Die Konvergenz der Beweise wies immer wieder auf den Wert der gerichteten Bewegung in Richtung der Belohnungen des Lebens hin, insbesondere die komplexe Bewegung der Hände. Könnte die Antwort auf diese Multi-Milliarden-Dollar-Frage (basierend auf der Menge an Geld, die für Antidepressiva jedes Jahr ausgegeben wird) so einfach sein? Es scheint, als ob der Schlüssel zur Verhinderung von Depression die ganze Zeit in unseren Händen gewesen wäre. Unsere Vorfahren konnten nicht bestellen – sie mussten jagen oder Futter suchen. Interessanterweise verordneten die Ärzte vor einem Jahrhundert Frauen mit Angstgefühle "Stricken", weil sie beobachteten, dass diese Arbeit die Nerven ihrer Patienten beruhigte. Und, am beeindruckendsten für einen Neurowissenschaftler, widmet das Gehirn der Bewegung der Hände einen unverhältnismäßig großen Bereich des motorischen Kortex. Wenn "Arbeit" mit den Händen ein wichtiger Aspekt des menschlichen Verhaltens ist, ist es interessant zu überlegen, was passieren würde, wenn solche Arbeiten oder "bemühungsgesteuerte Belohnungen" systematisch aus unserem Leben entfernt würden. So beängstigend es scheint, führen wir gerade dieses Experiment an uns selbst durch. Als "Wissensarbeiter" arbeiten viele von uns sehr lange im Büro mit minimalen Bewegungen unserer Körper und Hände, anstatt reflexartig auf unseren Tastaturen zu tippen.
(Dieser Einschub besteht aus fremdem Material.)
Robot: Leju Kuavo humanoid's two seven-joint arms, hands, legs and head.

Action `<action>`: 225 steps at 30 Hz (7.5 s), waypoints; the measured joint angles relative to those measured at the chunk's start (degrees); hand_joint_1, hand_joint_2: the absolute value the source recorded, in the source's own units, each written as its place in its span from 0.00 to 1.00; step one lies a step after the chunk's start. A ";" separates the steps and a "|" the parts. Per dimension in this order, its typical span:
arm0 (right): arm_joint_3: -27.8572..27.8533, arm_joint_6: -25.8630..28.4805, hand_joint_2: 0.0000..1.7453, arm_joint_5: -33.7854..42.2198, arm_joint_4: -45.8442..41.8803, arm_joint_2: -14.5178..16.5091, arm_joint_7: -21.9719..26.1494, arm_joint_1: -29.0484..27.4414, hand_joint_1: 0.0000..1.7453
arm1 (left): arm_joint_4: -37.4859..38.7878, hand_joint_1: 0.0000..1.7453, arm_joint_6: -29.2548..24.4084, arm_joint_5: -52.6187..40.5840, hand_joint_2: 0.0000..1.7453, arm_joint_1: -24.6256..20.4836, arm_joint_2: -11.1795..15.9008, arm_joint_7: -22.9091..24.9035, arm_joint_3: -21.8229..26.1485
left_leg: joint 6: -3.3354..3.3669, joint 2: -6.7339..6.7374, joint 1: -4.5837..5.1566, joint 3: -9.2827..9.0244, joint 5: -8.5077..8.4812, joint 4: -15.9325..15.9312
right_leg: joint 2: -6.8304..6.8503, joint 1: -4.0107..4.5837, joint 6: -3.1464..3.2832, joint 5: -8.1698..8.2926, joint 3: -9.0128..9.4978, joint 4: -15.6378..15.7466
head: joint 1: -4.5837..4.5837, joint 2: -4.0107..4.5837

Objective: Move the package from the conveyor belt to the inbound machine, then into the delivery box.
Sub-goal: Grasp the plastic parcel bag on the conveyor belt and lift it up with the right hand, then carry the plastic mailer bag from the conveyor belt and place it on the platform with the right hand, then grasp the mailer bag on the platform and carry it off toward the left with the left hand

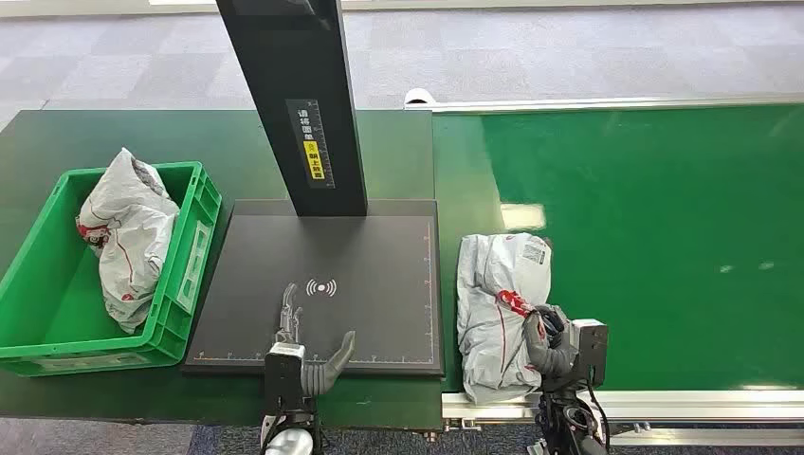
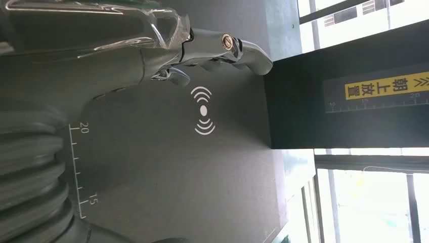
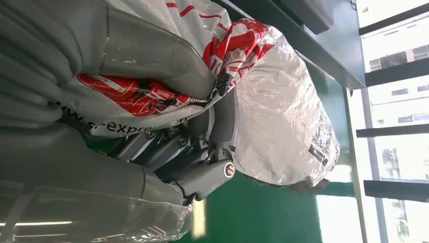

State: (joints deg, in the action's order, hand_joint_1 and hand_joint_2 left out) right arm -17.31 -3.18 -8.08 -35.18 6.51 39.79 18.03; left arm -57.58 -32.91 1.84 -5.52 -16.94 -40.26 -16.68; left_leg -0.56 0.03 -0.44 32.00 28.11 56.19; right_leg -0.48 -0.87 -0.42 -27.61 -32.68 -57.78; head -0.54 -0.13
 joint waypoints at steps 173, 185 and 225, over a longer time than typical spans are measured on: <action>28.57 43.09 1.00 -8.47 -13.82 11.98 0.07 -15.52 0.00 | 26.41 0.00 7.60 -60.25 1.00 -28.72 -1.33 23.10 4.23 | -0.02 -0.30 -0.09 -0.20 -0.08 0.02 | 0.22 0.11 0.05 -0.05 0.34 -0.02 | 0.07 0.01; 28.94 43.09 1.00 -6.43 -12.20 11.98 0.07 -14.50 0.00 | 34.45 0.80 15.98 -58.83 1.00 -32.92 -1.90 22.41 4.61 | -0.01 -0.37 -0.09 -0.38 -0.08 0.01 | 0.31 0.10 0.04 -0.06 0.57 -0.01 | 0.08 0.00; 24.02 43.16 1.00 -0.42 -14.61 12.45 0.07 -17.60 0.00 | -39.99 1.00 -7.21 -49.79 1.00 -11.13 2.55 0.39 18.19 | -0.05 -0.08 -0.12 -0.30 -0.07 -0.05 | 0.18 0.15 0.08 -0.09 0.37 -0.03 | 0.07 0.01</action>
State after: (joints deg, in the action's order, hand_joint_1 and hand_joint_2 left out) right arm 6.70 39.98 -8.50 -49.79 18.97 39.86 0.43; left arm -97.57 -40.12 -47.95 -16.65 -14.39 -39.87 1.52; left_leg -0.61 -0.05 -0.56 31.70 28.04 56.14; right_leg -0.30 -0.72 -0.34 -27.70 -32.31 -57.80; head -0.47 -0.12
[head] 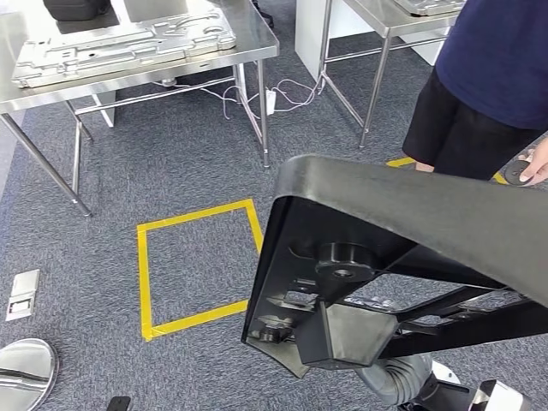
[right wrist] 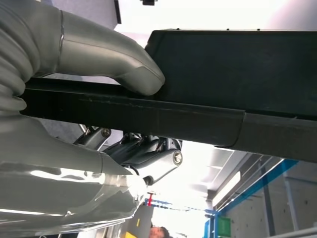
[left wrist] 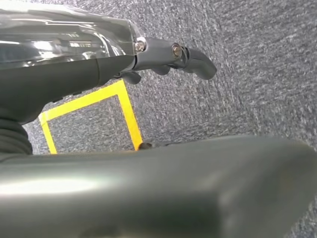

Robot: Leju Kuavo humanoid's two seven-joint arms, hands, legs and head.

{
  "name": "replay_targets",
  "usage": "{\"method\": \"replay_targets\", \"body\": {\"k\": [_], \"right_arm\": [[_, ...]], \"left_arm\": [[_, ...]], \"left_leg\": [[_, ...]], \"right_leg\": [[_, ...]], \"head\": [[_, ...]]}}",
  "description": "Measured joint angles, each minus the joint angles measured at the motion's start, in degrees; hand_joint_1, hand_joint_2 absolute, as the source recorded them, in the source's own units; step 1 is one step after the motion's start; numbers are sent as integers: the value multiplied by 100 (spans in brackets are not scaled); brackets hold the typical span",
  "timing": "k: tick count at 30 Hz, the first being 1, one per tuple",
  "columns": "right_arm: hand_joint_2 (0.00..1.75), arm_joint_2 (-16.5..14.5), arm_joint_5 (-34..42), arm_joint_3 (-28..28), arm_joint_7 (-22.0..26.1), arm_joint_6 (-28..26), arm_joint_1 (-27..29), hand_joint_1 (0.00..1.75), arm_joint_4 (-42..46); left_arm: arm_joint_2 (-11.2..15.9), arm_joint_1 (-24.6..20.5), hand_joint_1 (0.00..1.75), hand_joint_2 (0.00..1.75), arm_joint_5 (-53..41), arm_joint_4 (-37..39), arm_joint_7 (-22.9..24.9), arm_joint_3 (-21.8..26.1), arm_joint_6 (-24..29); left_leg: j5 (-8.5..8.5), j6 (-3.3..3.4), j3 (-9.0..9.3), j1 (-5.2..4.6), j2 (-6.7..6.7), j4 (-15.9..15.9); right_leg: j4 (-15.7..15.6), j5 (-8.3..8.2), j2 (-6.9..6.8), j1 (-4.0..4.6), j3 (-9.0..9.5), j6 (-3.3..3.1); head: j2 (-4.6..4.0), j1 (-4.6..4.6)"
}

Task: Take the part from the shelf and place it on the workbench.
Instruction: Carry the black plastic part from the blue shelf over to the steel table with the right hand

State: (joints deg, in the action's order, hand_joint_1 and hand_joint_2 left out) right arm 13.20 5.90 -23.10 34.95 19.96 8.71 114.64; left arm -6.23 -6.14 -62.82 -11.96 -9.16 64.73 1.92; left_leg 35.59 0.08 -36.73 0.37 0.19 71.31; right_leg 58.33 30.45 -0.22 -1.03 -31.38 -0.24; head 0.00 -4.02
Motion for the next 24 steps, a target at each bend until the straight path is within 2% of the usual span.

Forschungsergebnisse legen nahe, dass unsere Gehirne nur minimal in unser körperlich benachteiligtes Leben involviert sind – was zu verminderter Freude, verminderter Wahrnehmung der Kontrolle über den Stress in unserem Leben, verminderter Beharrlichkeit in schwierigen Zeiten und einer Unfähigkeit zur Problemlösung bei neuen Herausforderungen führt. Sind diese Symptome bekannt?

Während ich die bemühungsgesteuerte Belohnungsidee im Labor auf die Probe stellte, entwarfen meine Studenten und ich eine Studie, in der eine Gruppe von Ratten trainiert wurde, täglich nach Arbeiterkreisel-Belohnungen zu graben, während eine zweite Gruppe ihre Froschschleife erhielt Belohnungen unabhängig von ihrer Anstrengung (Trust Fund Ratten). Nach sechs Wochen war jedes Tier mit einem unlösbaren Problem konfrontiert (von dem die Ratten nichts mitbekamen), und die Arbeiterratten beharrten fast doppelt so lange wie die Ratten des Vertrauensfonds. Das "bemühungsgesteuerte Belohnungstraining" schien die Arbeiterratten gegen die "erlernte Hilflosigkeit" immunisiert zu haben, die oft mit Depression verbunden ist. Interessanterweise hatten die Arbeiterratten, als wir auf das Vorhandensein eines Gehirn-Neuropeptids (Neuropeptid Y), das mit Resilienz assoziiert ist, getestet wurden, mehr als ihre Gegenstücke im Vertrauensfonds.

Wie ich in meinem kürzlich erschienenen Buch Lifting Depression: Ein Ansatz des Neurowissenschaftlers zur Aktivierung der Heilkraft Ihres Gehirns beschrieben habe , bin ich nun mehr denn je davon überzeugt, dass unser drastisch veränderter Lebensstil eine Rolle bei der Entstehung von Symptomen, die wir mit Depressionen assoziieren, spielt . Diese ernste und schwächende Störung ist keineswegs einfach, scheint nur, dass wir empfindlich auf die Beseitigung einiger einfacher Freuden unseres Gehirns reagieren … ein köstliches Abendessen vorbereiten, einen schönen Garten pflanzen, ein Spielzeug schnitzen, das ein Kind erfreut oder sogar einen Schal strickt für einen streitsüchtigen Kollegen. So könnte die harte Arbeit, die für das Überleben unserer Vorfahren erforderlich war, das beste Antidepressivum von allen gewesen sein!

Referenz: Lambert, KG (2008). Bedrückend einfach. Scientific American Mind (August / September).